We now describe how to grant SQLMesh appropriate permissions.
Snowflake roles
Snowflake allows you to grant permissions directly to a user, or you can create and assign permissions to a "role" that you then grant to the user.
Roles provide a convenient way to bundle sets of permissions and provide them to multiple users. We create and use a role to grant our user permissions in this quickstart.
The role must be granted USAGE
on a warehouse so it can execute computations. We describe other permissions below.
Database permissions
The top-level object container in Snowflake is a "database" (often called a "catalog" in other engines). SQLMesh does not need permission to create databases; it may use an existing one.
The simplest way to grant SQLMesh sufficient permissions for a database is to give it OWNERSHIP
of the database, which includes all the necessary permissions.

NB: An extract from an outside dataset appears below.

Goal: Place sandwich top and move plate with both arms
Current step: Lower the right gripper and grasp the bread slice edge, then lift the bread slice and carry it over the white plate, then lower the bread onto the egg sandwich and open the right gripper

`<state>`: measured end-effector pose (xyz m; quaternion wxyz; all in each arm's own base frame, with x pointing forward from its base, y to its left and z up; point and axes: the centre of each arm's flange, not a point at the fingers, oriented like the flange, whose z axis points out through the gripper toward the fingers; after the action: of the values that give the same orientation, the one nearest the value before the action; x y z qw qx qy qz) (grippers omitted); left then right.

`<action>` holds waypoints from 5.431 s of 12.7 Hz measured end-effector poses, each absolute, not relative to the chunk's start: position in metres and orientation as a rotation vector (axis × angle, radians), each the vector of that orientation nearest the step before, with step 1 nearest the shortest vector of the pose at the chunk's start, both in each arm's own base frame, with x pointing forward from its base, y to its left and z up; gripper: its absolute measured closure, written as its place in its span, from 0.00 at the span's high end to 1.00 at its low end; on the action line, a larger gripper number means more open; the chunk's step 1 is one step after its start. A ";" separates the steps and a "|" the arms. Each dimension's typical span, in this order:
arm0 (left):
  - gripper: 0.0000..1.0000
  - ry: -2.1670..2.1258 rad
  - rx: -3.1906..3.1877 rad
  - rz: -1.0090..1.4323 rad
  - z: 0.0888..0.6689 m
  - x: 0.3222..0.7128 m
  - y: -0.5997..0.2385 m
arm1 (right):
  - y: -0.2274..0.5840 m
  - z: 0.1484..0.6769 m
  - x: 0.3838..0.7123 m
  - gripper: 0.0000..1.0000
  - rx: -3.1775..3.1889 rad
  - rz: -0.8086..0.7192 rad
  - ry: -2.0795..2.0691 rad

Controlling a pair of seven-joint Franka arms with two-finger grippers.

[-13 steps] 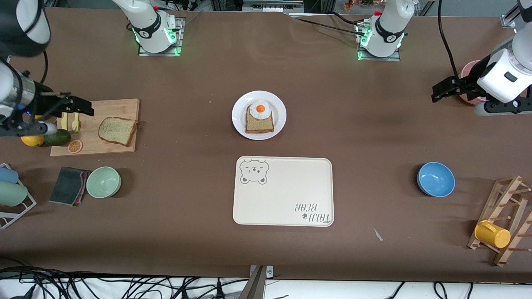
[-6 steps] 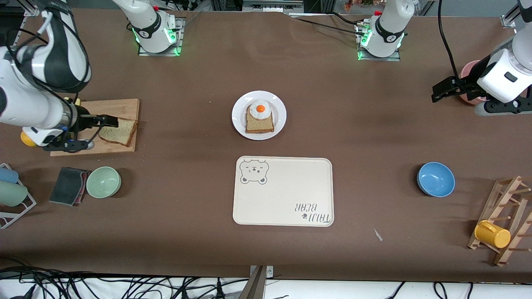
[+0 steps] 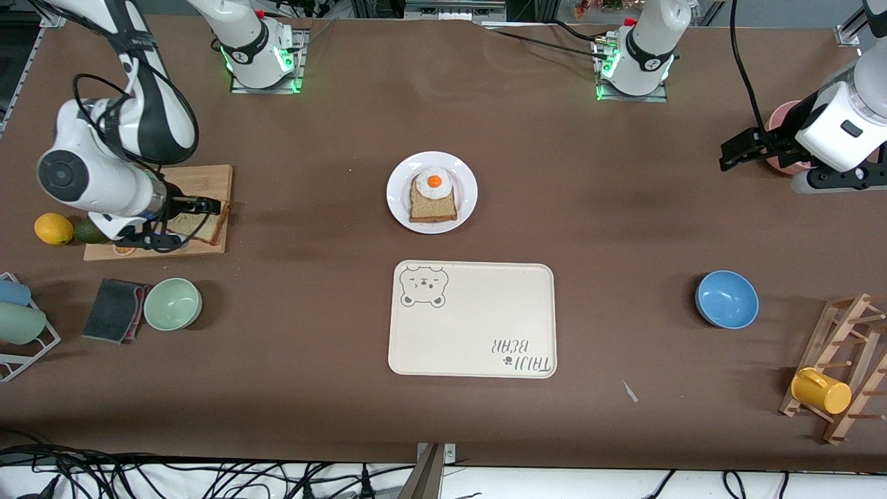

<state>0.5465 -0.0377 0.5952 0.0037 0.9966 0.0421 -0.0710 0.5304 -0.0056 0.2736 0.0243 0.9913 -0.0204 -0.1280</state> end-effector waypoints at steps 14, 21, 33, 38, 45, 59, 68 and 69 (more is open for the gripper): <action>1.00 0.132 3.124 -0.222 0.595 0.546 -0.038 | 0.003 0.192 0.519 0.74 2.914 -0.500 0.007; 1.00 0.132 3.123 -0.222 0.595 0.546 -0.038 | -0.003 0.189 0.520 0.44 2.895 -0.502 0.012; 1.00 0.140 3.123 -0.222 0.595 0.547 -0.035 | 0.000 0.204 0.526 0.07 2.869 -0.553 0.004; 1.00 0.140 3.123 -0.223 0.595 0.547 -0.035 | 0.051 0.279 0.542 0.06 2.875 -0.555 0.037; 1.00 0.131 3.124 -0.223 0.595 0.546 -0.038 | 0.215 0.370 0.537 0.06 3.024 -0.509 0.139; 1.00 0.133 3.123 -0.222 0.595 0.547 -0.037 | 0.521 0.287 0.418 0.06 3.158 -0.271 -0.084; 1.00 0.134 3.123 -0.222 0.595 0.547 -0.037 | 0.526 0.291 0.446 0.64 3.182 -0.257 -0.233; 1.00 0.134 3.123 -0.222 0.595 0.547 -0.037 | 0.522 0.302 0.457 0.75 3.192 -0.239 -0.258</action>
<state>0.5466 -0.0371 0.5953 0.0038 0.9966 0.0428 -0.0709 0.4574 0.5220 0.3018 -0.0346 0.9934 -0.0804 -0.0743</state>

Alternatively, you may grant SQLMesh granular permissions for all the actions and objects it will work with in the database.
Granting the permissions
This section provides example code for creating a sqlmesh
role, granting it sufficient permissions, and granting it to a user.
The code must be executed by a user with USERADMIN
level permissions or higher. We provide two versions of the code, one that grants database OWNERSHIP
to the role and another that does not.
Both examples create a role named sqlmesh
, grant it usage of the warehouse compute_wh
, create a database named demo_db
, and assign the role to the user demo_user
. The step that creates the database can be omitted if the database already exists.
Get connection info
Now that our user has sufficient access permissions, we're ready to gather the information needed to configure the SQLMesh connection.
Account name
Snowflake connection configurations require the account
parameter that identifies the Snowflake account SQLMesh should connect to.
Snowflake account identifiers have two components: your organization name and your account name. Both are embedded in your Snowflake web interface URL, separated by a /
.
This shows the default view when you log in to your Snowflake account, where we can see the two components of the account identifier:
In this example, our organization name is idapznw
, and our account name is wq29399
.
We concatenate the two components, separated by a -
, for the SQLMesh account
parameter: idapznw-wq29399
.
Warehouse name
Your Snowflake account may have more than one warehouse available - any will work for this quickstart, which runs very few computations.
Some Snowflake user accounts may have a default warehouse they automatically use when connecting.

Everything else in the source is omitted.